By the next post she sent me a copy of Ming's pedigree and sure enough, there it was. Saturn Sentinel was Ming's grandfather, he and Saph were cousins. It didn't matter how far they were removed from their illustrious ancestor, I told her when I rang to break the news. If the genes were there, she was in for trouble.
We became friends – comrades in distress – at the very thought of it. She came to see my two – Saphra the extrovert Head of the Household, Tani pursuing her role of Fugitive from the White Slavers as usual – and was entranced by them. I went to see Ming, and was immediately captivated by him. Chocolate-pointed – a paler edition of Saphra – he was very like Saph, except for the crumpled ear. Handsome, tall – impressively so when he put on his Collapsing with the Cold performance, which was one of the first things he tried out on me.
Connie's flat had gas-fired central heating, with a large electric fire in the sitting-room to boost the temperature when necessary. It was November when I first went to visit her, and I'd met Ming, we'd had tea and were relaxing in the sitting-room when I happened to glance to my left, where there was a long radiator under the window. There, sitting upright, stretched to his full height against it with his head pressed wanly against the metalwork and his eyes closed was Ming. I bent down to look at him. He half-opened one eye, saw me watching him and leaned more heavily still against the radiator. I got the message. He was Suffering. Feeling the Cold. 'Any minute now you'll get the fire routine,' muttered Connie under her breath. A moment later I did. He walked over the electric fire, sat down in front of it and batted the plug, which was lying loose, till it rattled against the wall. 'WOW!' he said with feeling, fixing me with a look.
To illustrate what he expected to happen next, Connie put the plug in the socket and switched on the fire. As the heat came up and the element began to glow, Ming stretched himself in front of it and rolled on his back. Bliss! said his expression. If he could put the plug in the socket himself he would, said Connie. Any day now she expected him to work out how to do it.

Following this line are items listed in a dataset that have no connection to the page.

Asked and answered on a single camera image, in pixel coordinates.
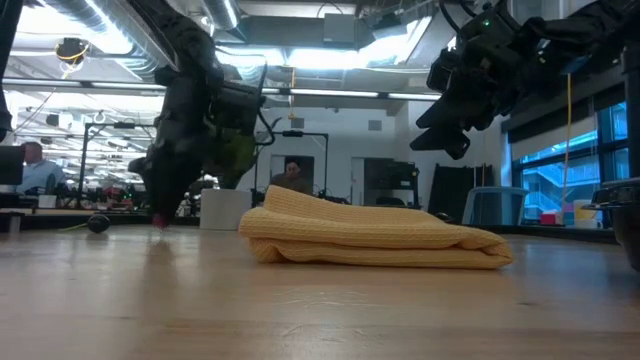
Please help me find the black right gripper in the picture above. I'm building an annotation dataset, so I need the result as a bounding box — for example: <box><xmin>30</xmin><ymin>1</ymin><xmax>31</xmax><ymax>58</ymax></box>
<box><xmin>409</xmin><ymin>9</ymin><xmax>539</xmax><ymax>161</ymax></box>

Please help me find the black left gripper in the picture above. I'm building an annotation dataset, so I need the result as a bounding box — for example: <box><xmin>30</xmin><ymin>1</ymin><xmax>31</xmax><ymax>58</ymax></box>
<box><xmin>127</xmin><ymin>64</ymin><xmax>224</xmax><ymax>226</ymax></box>

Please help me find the dark blackberry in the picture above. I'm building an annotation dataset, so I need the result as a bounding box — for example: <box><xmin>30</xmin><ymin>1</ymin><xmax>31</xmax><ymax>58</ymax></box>
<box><xmin>87</xmin><ymin>213</ymin><xmax>112</xmax><ymax>235</ymax></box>

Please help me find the black plastic tupperware container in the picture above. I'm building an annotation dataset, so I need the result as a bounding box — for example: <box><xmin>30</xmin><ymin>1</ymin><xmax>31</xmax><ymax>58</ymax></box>
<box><xmin>582</xmin><ymin>198</ymin><xmax>640</xmax><ymax>274</ymax></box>

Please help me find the green plant in white pot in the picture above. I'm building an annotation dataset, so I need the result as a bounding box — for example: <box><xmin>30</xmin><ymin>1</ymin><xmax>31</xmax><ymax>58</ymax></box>
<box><xmin>199</xmin><ymin>99</ymin><xmax>281</xmax><ymax>232</ymax></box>

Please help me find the black panel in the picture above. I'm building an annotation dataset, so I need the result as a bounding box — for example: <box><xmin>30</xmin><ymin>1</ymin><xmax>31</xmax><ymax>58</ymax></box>
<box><xmin>428</xmin><ymin>163</ymin><xmax>495</xmax><ymax>222</ymax></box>

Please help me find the black cabinet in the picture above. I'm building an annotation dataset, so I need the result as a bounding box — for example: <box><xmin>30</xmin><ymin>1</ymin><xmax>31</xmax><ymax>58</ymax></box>
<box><xmin>363</xmin><ymin>158</ymin><xmax>421</xmax><ymax>208</ymax></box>

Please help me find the white-framed office chair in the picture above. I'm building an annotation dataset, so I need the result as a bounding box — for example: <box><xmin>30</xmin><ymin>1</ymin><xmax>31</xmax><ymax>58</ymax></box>
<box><xmin>462</xmin><ymin>186</ymin><xmax>530</xmax><ymax>226</ymax></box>

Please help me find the person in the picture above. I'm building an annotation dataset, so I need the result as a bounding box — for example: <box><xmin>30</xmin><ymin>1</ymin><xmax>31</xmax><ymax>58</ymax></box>
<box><xmin>16</xmin><ymin>141</ymin><xmax>68</xmax><ymax>197</ymax></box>
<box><xmin>270</xmin><ymin>158</ymin><xmax>315</xmax><ymax>196</ymax></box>

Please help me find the long ceiling light bar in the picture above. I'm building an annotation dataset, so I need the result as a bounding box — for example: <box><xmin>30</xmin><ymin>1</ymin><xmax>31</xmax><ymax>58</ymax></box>
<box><xmin>2</xmin><ymin>77</ymin><xmax>485</xmax><ymax>105</ymax></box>

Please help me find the folded yellow cloth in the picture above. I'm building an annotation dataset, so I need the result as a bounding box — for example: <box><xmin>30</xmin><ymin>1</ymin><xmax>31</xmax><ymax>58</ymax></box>
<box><xmin>237</xmin><ymin>184</ymin><xmax>515</xmax><ymax>271</ymax></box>

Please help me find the yellow cup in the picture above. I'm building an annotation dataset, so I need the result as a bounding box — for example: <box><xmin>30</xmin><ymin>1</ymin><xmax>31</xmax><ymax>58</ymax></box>
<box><xmin>573</xmin><ymin>198</ymin><xmax>599</xmax><ymax>229</ymax></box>

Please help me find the black computer monitor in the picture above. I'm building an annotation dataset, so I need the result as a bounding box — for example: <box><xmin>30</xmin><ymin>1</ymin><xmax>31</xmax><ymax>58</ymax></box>
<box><xmin>0</xmin><ymin>145</ymin><xmax>27</xmax><ymax>187</ymax></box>

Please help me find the black ceiling dome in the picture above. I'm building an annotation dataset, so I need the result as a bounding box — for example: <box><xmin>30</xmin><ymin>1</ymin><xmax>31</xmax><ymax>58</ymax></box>
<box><xmin>54</xmin><ymin>37</ymin><xmax>90</xmax><ymax>65</ymax></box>

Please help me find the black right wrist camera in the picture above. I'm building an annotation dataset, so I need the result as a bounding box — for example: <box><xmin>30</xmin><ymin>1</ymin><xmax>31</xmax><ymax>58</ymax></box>
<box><xmin>426</xmin><ymin>47</ymin><xmax>460</xmax><ymax>95</ymax></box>

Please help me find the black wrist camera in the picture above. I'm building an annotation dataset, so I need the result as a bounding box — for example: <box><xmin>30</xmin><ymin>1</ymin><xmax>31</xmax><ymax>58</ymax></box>
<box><xmin>213</xmin><ymin>81</ymin><xmax>267</xmax><ymax>137</ymax></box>
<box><xmin>426</xmin><ymin>47</ymin><xmax>460</xmax><ymax>95</ymax></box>

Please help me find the black robot rig frame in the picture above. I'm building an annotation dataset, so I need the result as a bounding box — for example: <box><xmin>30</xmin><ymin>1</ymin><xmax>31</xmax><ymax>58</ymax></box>
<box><xmin>253</xmin><ymin>129</ymin><xmax>330</xmax><ymax>201</ymax></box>
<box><xmin>78</xmin><ymin>121</ymin><xmax>162</xmax><ymax>211</ymax></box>

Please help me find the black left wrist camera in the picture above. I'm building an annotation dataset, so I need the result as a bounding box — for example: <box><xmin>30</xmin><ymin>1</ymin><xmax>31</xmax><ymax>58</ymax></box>
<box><xmin>213</xmin><ymin>81</ymin><xmax>267</xmax><ymax>137</ymax></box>

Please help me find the yellow hanging cord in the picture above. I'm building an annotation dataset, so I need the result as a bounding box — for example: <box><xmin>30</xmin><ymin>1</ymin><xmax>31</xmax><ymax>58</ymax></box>
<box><xmin>563</xmin><ymin>73</ymin><xmax>573</xmax><ymax>211</ymax></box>

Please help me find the black aluminium table frame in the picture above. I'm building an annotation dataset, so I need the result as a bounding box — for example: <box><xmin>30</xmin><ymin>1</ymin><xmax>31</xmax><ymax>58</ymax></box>
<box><xmin>0</xmin><ymin>209</ymin><xmax>621</xmax><ymax>247</ymax></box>

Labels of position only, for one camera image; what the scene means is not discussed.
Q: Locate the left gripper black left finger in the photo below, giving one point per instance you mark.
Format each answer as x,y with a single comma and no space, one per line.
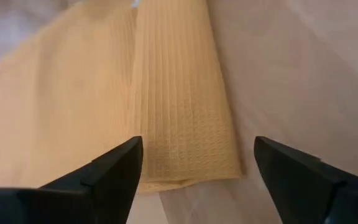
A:
89,199

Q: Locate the yellow waffle weave towel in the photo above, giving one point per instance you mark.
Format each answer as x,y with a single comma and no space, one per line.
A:
89,93

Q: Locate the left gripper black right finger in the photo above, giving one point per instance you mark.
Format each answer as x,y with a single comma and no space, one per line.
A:
315,193

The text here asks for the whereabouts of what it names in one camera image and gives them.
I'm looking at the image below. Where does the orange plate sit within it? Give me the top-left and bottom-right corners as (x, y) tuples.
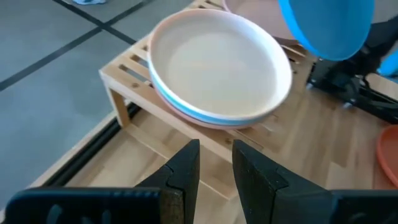
(376, 124), (398, 189)

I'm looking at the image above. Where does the pale pink plate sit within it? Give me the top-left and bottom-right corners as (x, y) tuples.
(222, 0), (299, 41)

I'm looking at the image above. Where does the wooden slatted shelf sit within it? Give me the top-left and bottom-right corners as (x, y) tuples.
(98, 0), (315, 162)

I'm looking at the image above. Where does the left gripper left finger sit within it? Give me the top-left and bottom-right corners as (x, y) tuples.
(136, 138), (201, 224)

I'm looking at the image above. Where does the cream plate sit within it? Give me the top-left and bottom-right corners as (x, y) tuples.
(146, 8), (293, 123)

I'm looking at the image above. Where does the person's shoe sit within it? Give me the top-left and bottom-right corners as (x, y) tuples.
(72, 0), (107, 6)

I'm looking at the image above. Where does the blue plate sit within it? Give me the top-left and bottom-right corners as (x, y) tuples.
(277, 0), (376, 62)

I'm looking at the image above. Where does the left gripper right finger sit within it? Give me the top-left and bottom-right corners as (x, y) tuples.
(232, 139), (290, 224)

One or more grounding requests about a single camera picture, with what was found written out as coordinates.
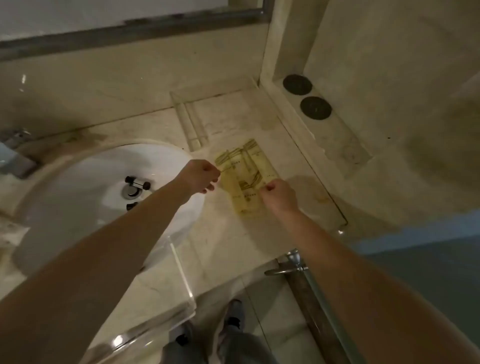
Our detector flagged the clear acrylic tray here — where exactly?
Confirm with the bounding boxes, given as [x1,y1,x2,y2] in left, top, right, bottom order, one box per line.
[80,232,198,364]

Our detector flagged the chrome towel bar bracket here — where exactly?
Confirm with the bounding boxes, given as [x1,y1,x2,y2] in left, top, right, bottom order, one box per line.
[264,248,309,277]

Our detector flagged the person's shoe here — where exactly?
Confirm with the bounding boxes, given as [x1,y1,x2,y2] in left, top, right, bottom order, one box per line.
[224,298,245,331]
[173,321,196,348]

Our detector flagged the chrome sink drain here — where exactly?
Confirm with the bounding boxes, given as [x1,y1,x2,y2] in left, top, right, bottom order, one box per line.
[120,183,143,200]

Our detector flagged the black round coaster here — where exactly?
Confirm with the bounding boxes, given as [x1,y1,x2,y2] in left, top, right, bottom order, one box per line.
[282,73,313,97]
[299,96,333,121]

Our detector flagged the white paper sheet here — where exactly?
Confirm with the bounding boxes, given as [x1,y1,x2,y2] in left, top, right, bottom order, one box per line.
[0,0,232,40]

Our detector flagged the person's right forearm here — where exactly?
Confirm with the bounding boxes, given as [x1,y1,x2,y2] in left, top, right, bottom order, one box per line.
[273,208,480,364]

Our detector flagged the chrome faucet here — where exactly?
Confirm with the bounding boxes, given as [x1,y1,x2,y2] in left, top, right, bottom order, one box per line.
[0,129,40,179]

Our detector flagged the metal-framed wall mirror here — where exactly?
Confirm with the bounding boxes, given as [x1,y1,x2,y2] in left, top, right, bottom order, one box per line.
[0,0,277,63]

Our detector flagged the clear acrylic organizer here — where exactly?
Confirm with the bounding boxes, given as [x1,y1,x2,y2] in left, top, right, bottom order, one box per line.
[170,76,282,153]

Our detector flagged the person's right shoe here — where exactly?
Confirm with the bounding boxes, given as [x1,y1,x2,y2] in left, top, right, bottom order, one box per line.
[224,298,245,331]

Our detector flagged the white sink basin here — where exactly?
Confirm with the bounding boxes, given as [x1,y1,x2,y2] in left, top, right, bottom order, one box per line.
[11,142,205,278]

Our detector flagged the person's right hand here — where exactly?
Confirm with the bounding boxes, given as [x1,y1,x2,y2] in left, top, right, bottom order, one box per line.
[258,178,301,223]

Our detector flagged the person's left hand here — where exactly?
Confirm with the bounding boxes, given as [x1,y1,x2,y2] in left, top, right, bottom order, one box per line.
[174,159,222,205]

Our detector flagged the person's left forearm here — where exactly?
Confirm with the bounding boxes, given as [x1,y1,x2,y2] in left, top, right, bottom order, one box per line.
[0,176,194,364]

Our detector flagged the person's left shoe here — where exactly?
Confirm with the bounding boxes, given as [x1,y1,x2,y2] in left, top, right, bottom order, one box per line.
[173,321,196,348]

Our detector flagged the person's grey trousers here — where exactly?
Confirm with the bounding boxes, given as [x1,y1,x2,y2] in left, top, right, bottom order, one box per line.
[161,324,280,364]

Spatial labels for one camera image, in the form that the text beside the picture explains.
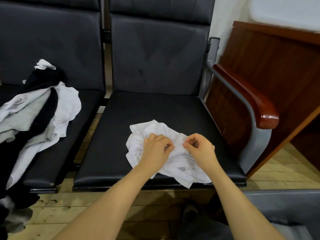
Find person's blue jeans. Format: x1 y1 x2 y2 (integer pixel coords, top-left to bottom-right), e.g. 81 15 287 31
177 200 236 240

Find grey plastic storage bin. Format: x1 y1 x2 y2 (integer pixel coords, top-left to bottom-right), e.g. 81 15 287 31
240 189 320 240

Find person's right forearm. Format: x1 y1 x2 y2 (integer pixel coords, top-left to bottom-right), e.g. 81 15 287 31
205 165 286 240

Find white t-shirt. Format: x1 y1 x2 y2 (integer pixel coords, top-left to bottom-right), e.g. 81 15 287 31
125 119 213 189

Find black leather bench seat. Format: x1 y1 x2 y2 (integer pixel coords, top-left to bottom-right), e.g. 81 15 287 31
0 0 107 194
72 0 248 193

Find brown wooden bench armrest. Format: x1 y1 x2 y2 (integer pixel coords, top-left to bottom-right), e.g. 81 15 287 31
212 63 280 130

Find brown wooden desk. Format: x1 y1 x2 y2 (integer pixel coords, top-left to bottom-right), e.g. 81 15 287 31
205 21 320 179

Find pile of clothes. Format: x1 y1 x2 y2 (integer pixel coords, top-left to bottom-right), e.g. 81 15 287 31
0 58 83 234

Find white plastic tray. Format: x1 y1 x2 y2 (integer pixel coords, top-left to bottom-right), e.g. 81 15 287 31
249 0 320 32

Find person's left forearm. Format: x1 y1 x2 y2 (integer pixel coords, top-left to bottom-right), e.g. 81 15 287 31
52 167 151 240

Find person's left hand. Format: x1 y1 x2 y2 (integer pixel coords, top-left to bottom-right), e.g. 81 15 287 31
136 133 176 177

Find person's right hand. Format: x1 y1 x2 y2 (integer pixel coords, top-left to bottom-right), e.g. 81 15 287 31
182 133 220 172

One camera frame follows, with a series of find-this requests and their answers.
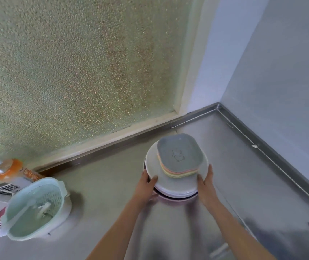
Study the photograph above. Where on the person's left hand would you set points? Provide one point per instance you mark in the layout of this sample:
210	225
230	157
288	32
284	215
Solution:
146	189

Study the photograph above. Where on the person's right hand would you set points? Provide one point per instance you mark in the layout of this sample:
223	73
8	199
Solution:
207	192

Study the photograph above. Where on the pale lavender small round plate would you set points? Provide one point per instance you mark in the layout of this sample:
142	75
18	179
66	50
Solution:
151	165

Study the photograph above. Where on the blue-grey square dish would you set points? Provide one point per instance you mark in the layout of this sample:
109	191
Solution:
179	148

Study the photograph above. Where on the person's left forearm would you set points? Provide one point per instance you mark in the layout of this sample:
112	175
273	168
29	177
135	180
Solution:
116	235

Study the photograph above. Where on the person's right forearm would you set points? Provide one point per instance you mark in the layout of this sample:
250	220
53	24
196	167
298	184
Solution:
235	235

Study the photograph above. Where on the small white plastic piece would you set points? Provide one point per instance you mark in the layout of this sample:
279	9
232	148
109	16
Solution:
44	207

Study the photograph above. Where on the mint green strainer bowl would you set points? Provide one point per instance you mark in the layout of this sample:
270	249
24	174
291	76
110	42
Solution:
24	227

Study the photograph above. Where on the orange drink bottle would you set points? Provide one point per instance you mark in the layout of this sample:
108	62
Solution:
8	170

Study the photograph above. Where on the frosted glass window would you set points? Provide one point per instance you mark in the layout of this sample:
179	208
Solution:
76	64

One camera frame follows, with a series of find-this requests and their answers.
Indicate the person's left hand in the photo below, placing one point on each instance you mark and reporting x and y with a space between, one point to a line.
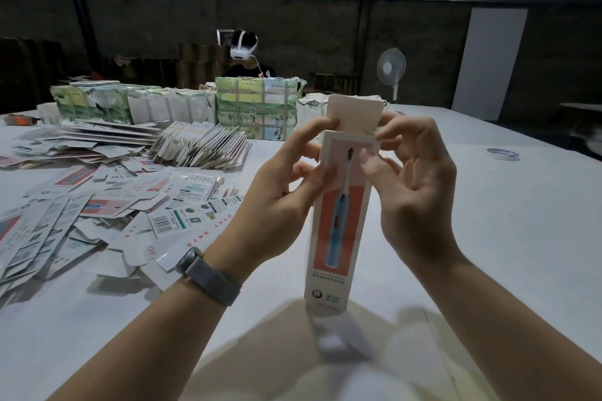
273 213

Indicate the person's right hand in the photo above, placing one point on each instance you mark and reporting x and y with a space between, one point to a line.
423 203

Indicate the white toothbrush carton box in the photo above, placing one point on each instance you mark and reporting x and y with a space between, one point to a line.
334 255

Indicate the fanned stack of white cartons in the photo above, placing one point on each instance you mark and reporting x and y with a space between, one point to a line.
199 147

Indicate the pile of cartons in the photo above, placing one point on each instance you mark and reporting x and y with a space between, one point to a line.
103 213

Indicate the person's right forearm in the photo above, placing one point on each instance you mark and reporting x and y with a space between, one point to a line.
513 335

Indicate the person's left forearm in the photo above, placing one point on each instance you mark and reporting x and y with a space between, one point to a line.
141 349

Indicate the white tape roll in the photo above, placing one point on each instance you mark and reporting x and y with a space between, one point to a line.
490 153

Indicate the grey band wristwatch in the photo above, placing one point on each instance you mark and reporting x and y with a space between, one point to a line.
209 276

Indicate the green printed wrapped bundle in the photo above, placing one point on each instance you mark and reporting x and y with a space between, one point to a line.
259 106

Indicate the white standing fan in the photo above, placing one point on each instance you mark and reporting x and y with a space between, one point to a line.
391 65

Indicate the dark wooden chair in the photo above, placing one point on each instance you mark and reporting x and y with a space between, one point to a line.
335 84

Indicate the white board panel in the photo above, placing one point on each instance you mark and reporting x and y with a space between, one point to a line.
489 62

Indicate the stack of brown cartons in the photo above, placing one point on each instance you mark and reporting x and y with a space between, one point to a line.
202 65
28 72

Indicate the row of white wrapped bundles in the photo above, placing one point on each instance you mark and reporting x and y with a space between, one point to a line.
132 103

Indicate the cluttered side table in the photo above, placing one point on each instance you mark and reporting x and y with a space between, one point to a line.
585 123

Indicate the small red tape roll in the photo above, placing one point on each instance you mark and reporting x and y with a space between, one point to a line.
21 119

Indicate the white head-mounted camera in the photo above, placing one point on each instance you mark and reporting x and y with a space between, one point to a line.
243 46

He'd already worked out one thing that was quite extraordinary. Indeed, it was the most remarkable example of cat intelligence I've ever come across. There was a cat-flap in the kitchen door leading into the fenced-in garden, to which Ming usually had unrestricted access. When Connie was going to be out, however, she brought Ming indoors, put the fastener down on the cat-flap and a small but weighty cupboard in front of the flap. She was afraid that, with plenty of time and no supervision, he might still find a way to scale the fence.